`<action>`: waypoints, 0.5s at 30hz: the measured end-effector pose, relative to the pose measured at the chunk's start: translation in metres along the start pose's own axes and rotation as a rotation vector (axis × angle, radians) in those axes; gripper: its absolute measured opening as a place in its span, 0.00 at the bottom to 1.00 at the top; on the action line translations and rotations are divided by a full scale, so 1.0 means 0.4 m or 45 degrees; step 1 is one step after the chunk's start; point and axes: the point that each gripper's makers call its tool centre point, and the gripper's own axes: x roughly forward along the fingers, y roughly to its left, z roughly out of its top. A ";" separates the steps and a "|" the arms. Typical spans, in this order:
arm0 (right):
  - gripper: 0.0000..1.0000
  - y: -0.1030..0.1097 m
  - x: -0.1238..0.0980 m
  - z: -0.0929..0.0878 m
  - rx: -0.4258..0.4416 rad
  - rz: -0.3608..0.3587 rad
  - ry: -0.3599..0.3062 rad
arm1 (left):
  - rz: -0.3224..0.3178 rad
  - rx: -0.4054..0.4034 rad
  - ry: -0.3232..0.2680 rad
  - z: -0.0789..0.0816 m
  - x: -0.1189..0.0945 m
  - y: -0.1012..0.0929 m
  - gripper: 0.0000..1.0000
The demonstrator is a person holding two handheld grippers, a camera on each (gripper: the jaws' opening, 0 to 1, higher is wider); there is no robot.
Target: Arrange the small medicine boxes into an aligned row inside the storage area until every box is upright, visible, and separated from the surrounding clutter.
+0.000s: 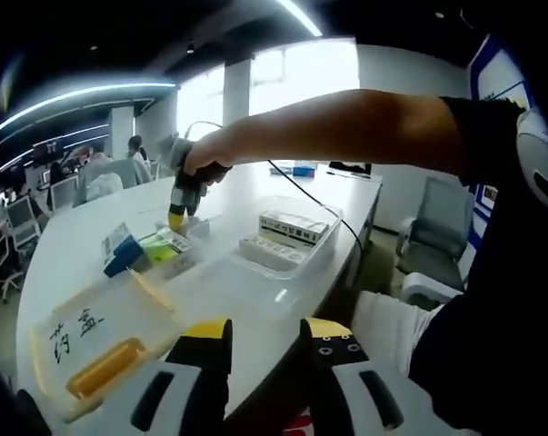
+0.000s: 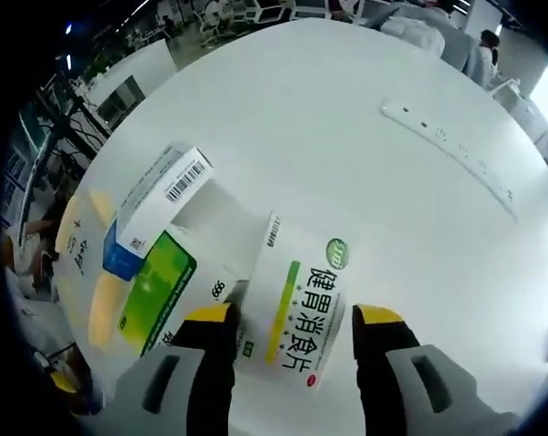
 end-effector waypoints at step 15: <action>0.48 -0.014 0.022 0.034 0.009 -0.032 0.038 | 0.019 -0.027 0.045 -0.020 -0.025 0.009 0.38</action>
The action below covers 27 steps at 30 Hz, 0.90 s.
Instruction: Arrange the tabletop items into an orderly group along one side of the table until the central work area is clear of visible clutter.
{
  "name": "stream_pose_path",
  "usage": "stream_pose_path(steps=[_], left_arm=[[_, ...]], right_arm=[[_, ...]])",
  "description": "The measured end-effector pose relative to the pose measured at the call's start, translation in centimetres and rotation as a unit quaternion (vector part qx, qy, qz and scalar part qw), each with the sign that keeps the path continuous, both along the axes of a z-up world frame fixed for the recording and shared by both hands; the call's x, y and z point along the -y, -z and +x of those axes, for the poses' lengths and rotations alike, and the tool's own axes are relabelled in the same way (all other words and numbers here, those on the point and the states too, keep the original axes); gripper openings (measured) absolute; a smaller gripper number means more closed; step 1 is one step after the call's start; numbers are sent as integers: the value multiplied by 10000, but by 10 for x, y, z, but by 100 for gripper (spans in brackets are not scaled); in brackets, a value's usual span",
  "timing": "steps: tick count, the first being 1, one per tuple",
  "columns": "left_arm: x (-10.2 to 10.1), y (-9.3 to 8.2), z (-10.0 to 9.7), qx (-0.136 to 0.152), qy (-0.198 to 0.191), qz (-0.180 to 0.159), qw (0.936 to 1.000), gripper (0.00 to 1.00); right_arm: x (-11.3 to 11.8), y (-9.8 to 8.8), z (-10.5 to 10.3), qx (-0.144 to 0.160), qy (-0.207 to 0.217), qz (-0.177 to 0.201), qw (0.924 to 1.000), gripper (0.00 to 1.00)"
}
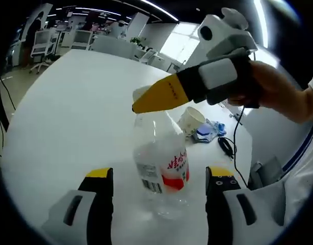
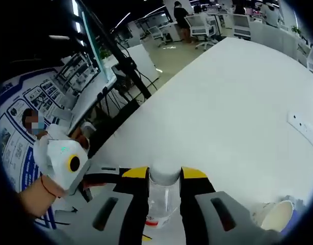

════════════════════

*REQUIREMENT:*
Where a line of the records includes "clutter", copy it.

*RESPONSE AREA:*
Target: Arrange the small medicine boxes into an aligned row inside the storage area until every box is upright, visible, and separated from the surrounding clutter.
Instruction: Arrange the tabletop items into an orderly group along one side of the table until the central work area is clear of visible clutter.

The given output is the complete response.